With the advent of the French Revolution (1789-1815), which shook up European societies collectively, the bourgeois class that officially took power dismissed women from public life, notably through the abolition of women’s clubs in 1793. The strong religiosity of many women at the time, and their massive support for the clergy persecuted by the revolutionaries, had the effect of increasing mistrust and hostility towards them.
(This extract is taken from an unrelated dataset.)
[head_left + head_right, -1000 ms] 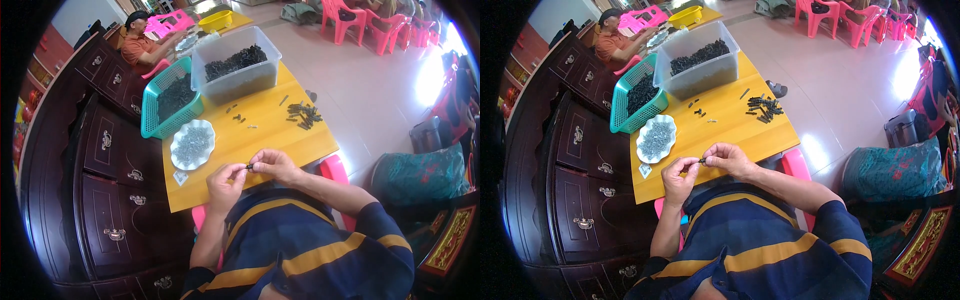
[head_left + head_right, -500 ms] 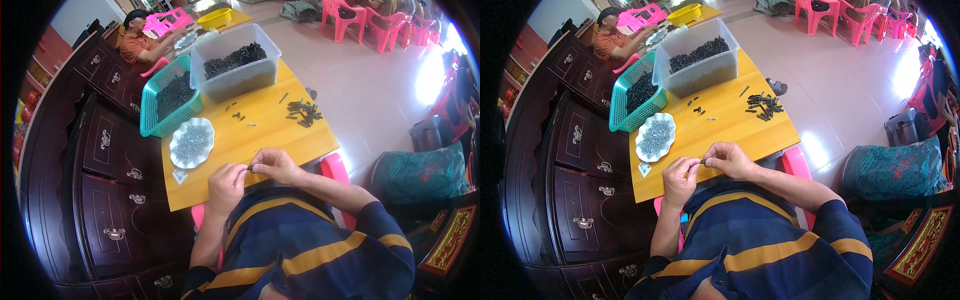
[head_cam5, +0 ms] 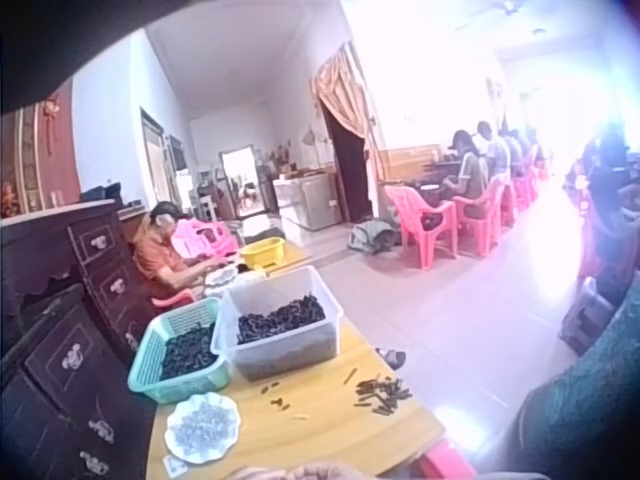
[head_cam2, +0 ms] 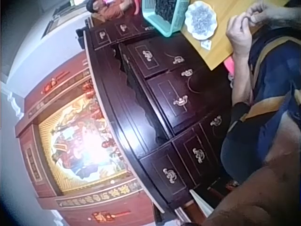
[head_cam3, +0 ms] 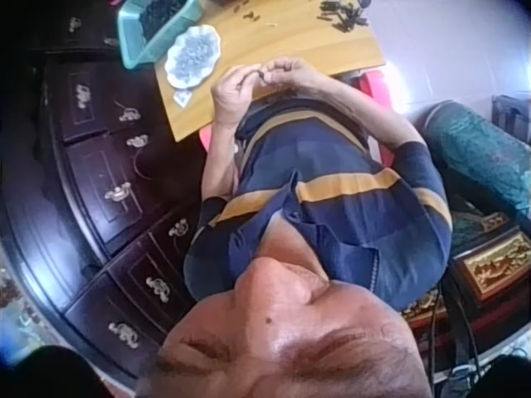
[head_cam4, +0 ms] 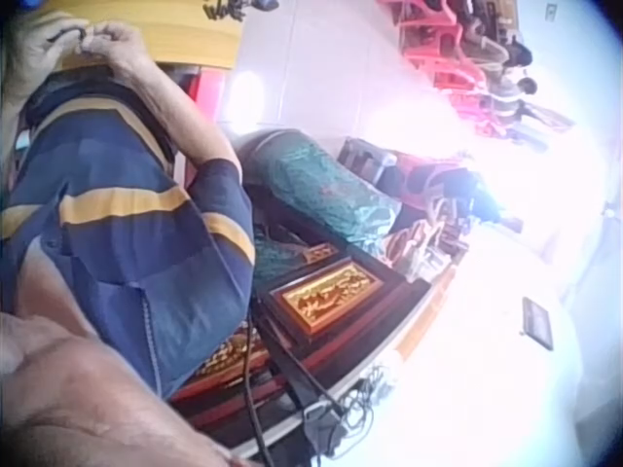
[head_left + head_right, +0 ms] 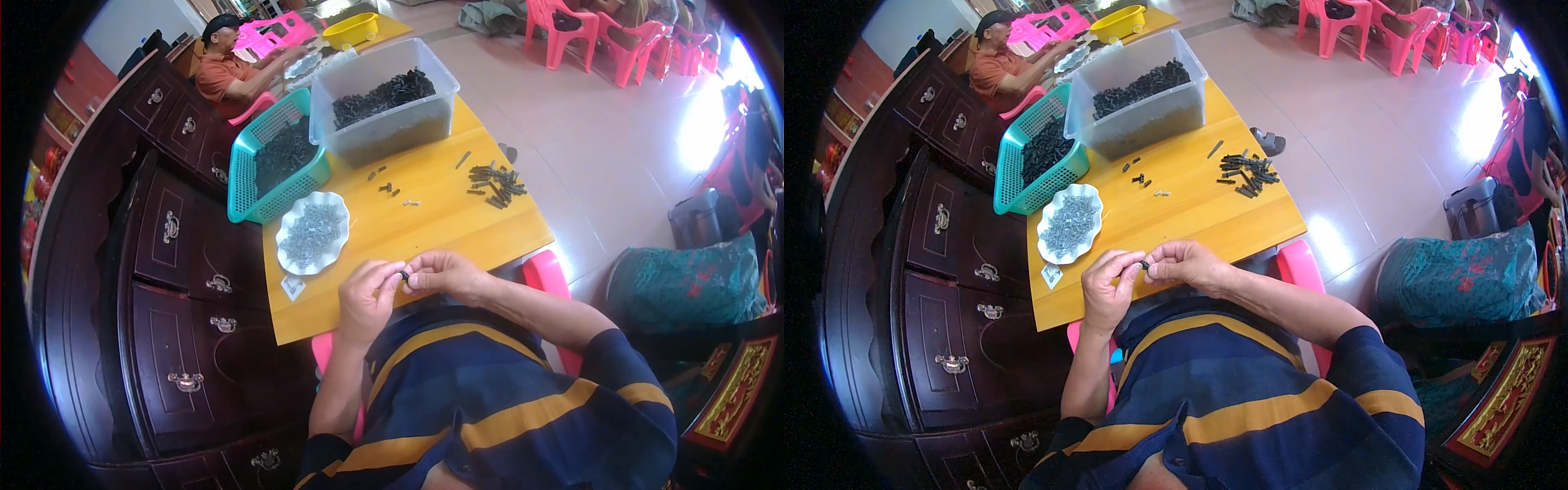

Pernoud has harsh words for the bourgeois values of the Revolution, which reached their height in 19th-century Europe with the promulgation of Emperor Napoleon Bonaparte’s Civil Code (1804), adopted by almost all European countries, Latin America and the U.S. state of Louisiana. This code, in her view, relegated women to the status of “eternal minors,” totally submissive to their husbands, and placed them in total isolation from society and the unfolding of history.

While the women’s liberation movements that ensued in the 19th and 20th centuries are not illegitimate according to the historian, she already noted 40 years ago the “suicidal tendency” of many of them. According to her, they encouraged women to “deny themselves, to be satisfied with copying their partner’s behavior, seeking to reproduce it as a kind of ideal, perfect model, denying themselves any originality from the outset.”

“Why don’t we women invent our own solutions, as other women did in their time? Don’t we have anything original to offer the world, for example, in the face of today’s serious shortcomings?” she wrote. She goes on to conclude that “we can only assert ourselves by creating” and that “it is difference that is creative.” These were prophetic words indeed, a few decades before the emergence of ideological movements whose vocation is the pure and simple negation of the essence of beings.

All the great female figures to whom the historian, recognized by the Académie Française for her lifetime’s work in 1997, paid tribute embody a vibrant plea for a reaffirmation of the Christian conception of male-female relations in society — the Church having been the most zealous advocate of women in history, without ever compromising their complementarity with the opposite sex.